The response should be an exact repetition of all the entries.

(Dataset items)
————
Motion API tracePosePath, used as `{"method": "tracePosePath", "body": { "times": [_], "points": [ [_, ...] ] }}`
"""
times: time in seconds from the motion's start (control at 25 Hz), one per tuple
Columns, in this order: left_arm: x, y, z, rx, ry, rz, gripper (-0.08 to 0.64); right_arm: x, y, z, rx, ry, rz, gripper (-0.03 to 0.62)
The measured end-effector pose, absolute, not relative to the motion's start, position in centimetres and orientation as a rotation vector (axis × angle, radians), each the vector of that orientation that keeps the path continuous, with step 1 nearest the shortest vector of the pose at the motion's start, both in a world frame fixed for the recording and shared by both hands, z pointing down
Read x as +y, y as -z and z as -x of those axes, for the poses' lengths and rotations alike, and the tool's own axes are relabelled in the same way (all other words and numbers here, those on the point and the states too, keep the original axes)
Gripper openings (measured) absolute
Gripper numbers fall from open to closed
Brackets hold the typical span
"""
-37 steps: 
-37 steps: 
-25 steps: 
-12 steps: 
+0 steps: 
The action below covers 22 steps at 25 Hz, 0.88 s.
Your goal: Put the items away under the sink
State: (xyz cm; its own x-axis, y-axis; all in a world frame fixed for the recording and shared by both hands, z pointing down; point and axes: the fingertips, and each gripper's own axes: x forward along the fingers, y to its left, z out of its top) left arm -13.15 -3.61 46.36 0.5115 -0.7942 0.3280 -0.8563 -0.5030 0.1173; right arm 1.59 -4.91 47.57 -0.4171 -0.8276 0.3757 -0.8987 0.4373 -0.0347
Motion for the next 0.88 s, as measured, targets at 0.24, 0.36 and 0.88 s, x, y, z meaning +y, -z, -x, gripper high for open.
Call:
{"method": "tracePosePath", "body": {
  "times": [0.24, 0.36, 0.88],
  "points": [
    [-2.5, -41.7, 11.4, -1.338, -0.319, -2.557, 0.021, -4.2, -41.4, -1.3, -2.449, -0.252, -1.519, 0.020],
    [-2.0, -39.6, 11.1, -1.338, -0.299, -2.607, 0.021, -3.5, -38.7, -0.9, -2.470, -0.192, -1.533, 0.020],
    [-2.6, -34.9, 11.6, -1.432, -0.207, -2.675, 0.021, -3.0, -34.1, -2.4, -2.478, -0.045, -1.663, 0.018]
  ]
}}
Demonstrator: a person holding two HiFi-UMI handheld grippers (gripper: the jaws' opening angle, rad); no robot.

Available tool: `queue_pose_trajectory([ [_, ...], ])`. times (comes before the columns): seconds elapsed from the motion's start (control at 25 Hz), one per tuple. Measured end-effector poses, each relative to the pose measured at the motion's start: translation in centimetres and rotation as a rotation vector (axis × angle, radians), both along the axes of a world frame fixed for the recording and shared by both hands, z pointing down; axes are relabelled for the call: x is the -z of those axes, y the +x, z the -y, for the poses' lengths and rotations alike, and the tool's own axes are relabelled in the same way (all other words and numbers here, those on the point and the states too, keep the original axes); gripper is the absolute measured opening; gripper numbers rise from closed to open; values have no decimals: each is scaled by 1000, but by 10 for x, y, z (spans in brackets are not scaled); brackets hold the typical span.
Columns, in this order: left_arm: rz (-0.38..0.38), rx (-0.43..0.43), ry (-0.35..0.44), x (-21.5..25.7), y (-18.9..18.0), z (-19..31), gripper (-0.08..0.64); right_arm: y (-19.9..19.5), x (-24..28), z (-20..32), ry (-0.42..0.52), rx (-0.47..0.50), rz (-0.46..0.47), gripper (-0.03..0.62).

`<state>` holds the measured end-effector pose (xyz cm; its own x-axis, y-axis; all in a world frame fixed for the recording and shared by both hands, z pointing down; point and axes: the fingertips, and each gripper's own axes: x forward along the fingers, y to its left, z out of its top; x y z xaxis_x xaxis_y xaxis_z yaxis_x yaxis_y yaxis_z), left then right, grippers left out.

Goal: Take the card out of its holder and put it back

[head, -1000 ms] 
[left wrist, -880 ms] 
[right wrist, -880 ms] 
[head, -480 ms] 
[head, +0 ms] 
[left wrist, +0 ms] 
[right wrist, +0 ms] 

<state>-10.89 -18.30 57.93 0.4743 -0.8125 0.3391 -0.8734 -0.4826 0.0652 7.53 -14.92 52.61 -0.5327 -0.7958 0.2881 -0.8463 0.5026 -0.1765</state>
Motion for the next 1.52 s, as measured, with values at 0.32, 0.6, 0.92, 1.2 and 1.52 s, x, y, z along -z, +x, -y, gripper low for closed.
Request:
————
## [The answer]
Motion API tracePosePath, used as `{"method": "tracePosePath", "body": { "times": [_], "points": [ [_, ...] ] }}`
"""
times: time in seconds from the motion's start (control at 25 Hz), one per tuple
Columns, in this order: left_arm: x, y, z, rx, ry, rz, gripper (-0.08 to 0.64); right_arm: x, y, z, rx, ry, rz, gripper (-0.03 to 0.62)
The measured end-effector pose, absolute, not relative to the motion's start, position in centimetres and orientation as a rotation vector (axis × angle, radians), each the vector of that orientation that keeps the path continuous, with step 1 nearest the shortest vector of the pose at the motion's start, both in a world frame fixed for the recording and shared by both hands, z pointing down
Read x as +y, y as -z and z as -x of those axes, for the poses' lengths and rotations alike, and the tool's own axes are relabelled in the same way (all other words and numbers here, those on the point and the states too, keep the original axes)
Gripper openings (measured) absolute
Gripper numbers fall from open to closed
Brackets hold the typical span
"""
-37 steps: 
-37 steps: 
-25 steps: 
-12 steps: 
+0 steps: 
The action below covers 22 steps at 25 Hz, 0.88 s.
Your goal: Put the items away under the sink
State: (xyz cm; its own x-axis, y-axis; all in a world frame fixed for the recording and shared by both hands, z pointing down; point and axes: the fingertips, and each gripper's own axes: x forward along the fingers, y to its left, z out of its top) left arm -13.15 -3.61 46.36 0.5115 -0.7942 0.3280 -0.8563 -0.5030 0.1173; right arm 1.59 -4.91 47.57 -0.4171 -0.8276 0.3757 -0.8987 0.4373 -0.0347
Motion for the next 0.88 s, as measured, targets at 0.24, 0.36 and 0.88 s, x, y, z meaning +y, -z, -x, gripper high for open.
Call:
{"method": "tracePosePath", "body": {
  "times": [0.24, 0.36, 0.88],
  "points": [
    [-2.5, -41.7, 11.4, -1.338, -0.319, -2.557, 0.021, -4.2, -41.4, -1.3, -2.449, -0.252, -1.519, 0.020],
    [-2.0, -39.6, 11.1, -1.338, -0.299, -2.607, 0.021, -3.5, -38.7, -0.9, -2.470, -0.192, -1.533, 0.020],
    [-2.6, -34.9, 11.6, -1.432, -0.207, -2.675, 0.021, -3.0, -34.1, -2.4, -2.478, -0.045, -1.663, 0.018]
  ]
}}
Demonstrator: a person holding two HiFi-UMI handheld grippers (gripper: the jaws' opening angle, rad); no robot.

Available tool: `queue_pose_trajectory([ [_, ...], ])`. times (comes before the columns): seconds elapsed from the motion's start (control at 25 Hz), one per tuple. Measured end-effector poses, each relative to the pose measured at the motion's start: translation in centimetres and rotation as a rotation vector (axis × angle, radians), both along the axes of a world frame fixed for the recording and shared by both hands, z pointing down; axes are relabelled for the call: x is the -z of those axes, y the +x, z the -y, for the poses' lengths and rotations alike, and the tool's own axes are relabelled in the same way (all other words and numbers here, those on the point and the states too, keep the original axes); gripper is the absolute measured opening; gripper numbers rise from closed to open; values have no decimals: each is scaled by 1000, but by 10 for x, y, z (spans in brackets are not scaled); brackets hold the typical span.
Columns, in this order: left_arm: rz (-0.38..0.38), rx (-0.43..0.43), ry (-0.35..0.44), x (-21.5..25.7), y (-18.9..18.0), z (-19..31), gripper (-0.08..0.64); right_arm: y (-19.9..19.5), x (-24..28), z (-20..32), ry (-0.42..0.52), rx (-0.47..0.50), rz (-0.46..0.47), gripper (-0.03..0.62).

`<state>` holds the measured end-effector pose (xyz cm; its own x-axis, y-axis; all in a world frame fixed for the recording and shared by both hands, z pointing down; point and axes: the fingertips, and each gripper's own axes: x forward along the fingers, y to its left, z out of its top; x y z xaxis_x xaxis_y xaxis_z yaxis_x yaxis_y yaxis_z), left then right, grippers left out.

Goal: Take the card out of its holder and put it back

[head, -1000 ms] 
[left wrist, -880 ms] 
[right wrist, -880 ms] 
[head, -480 ms] 
[head, +0 ms] 
[left wrist, +0 ms] 
[right wrist, +0 ms] 

<state>-10.89 -18.30 57.93 0.4743 -0.8125 0.3391 -0.8734 -0.4826 0.0652 7.53 -14.92 52.61 -0.5327 -0.7958 0.2881 -0.8463 0.5026 -0.1765</state>
Motion for the next 1.52 s, as measured, with values at 0.32, 0.6, 0.92, 1.2 and 1.52 s, x, y, z along -z, +x, -y, gripper low for closed.
Request:

No part of the exercise is left unanswered.